Find a permutation such that number of indices for which gcd(p[i], i) > 1 is exactly K in C++

Suppose we have two integers N and K. We have to find a permutation of integers from the range [1 to N] such that the number of indices (1 – base indexing) where gcd(P[i], i) > 1 is exactly K. So if N = 4 and K = 3, then output will be [1, 2, 3, 4], as gcd(1, 1) = 1, gcd(2, 2) = 2, gcd(3, 3) = 3, gcd(4, 4) = 4

If we observe it carefully, we can find that gcd(i, i+1) = 1, gcd(1, i) = 1 and gcd(i, i) = i.
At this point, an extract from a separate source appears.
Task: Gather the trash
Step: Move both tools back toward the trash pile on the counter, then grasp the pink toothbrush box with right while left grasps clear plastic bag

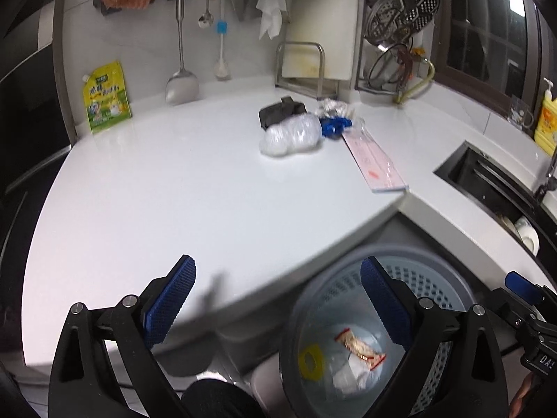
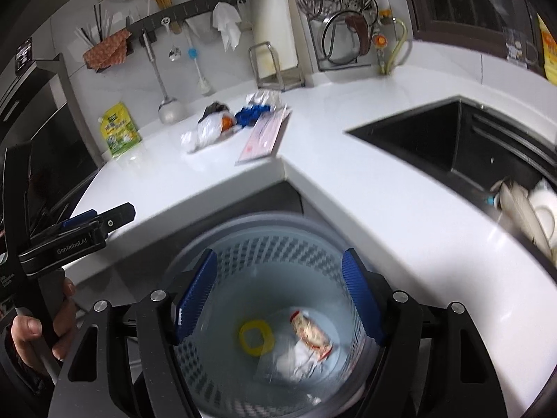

As the GCD of any number and 1 is always 1, K can almost be N – 1. Consider the permutation where P[i] = i. Number of indices where gcd(P[i], i) > 1, will be N – 1. If we swap two consecutive elements excluding 1, will reduce the count of such indices by exactly 2, and swapping with 1 will reduce the count by exactly 1.

Example

Live Demo

#include<iostream>
using namespace std;
void findPermutation(int n, int k) {
   if (k >= n || (n % 2 == 0 && k == 0)) {
      cout << -1;
      return;
   }
   int P[n + 1];
   for (int i = 1; i <= n; i++)
   P[i] = i;  
   int count = n - 1;
   for (int i = 2; i < n; i+=2) {
      if (count - 1 > k) {
         swap(P[i], P[i + 1]);
         count -= 2;
      } else if (count - 1 == k) {
         swap(P[1], P[i]);
         count--;
      } else
         break;
   }
   for (int i = 1; i <= n; i++)
   cout << P[i] << " ";
}
int main() {
   int n = 5, k = 3;
   cout << "Permutation is: ";
   findPermutation(n, k);
}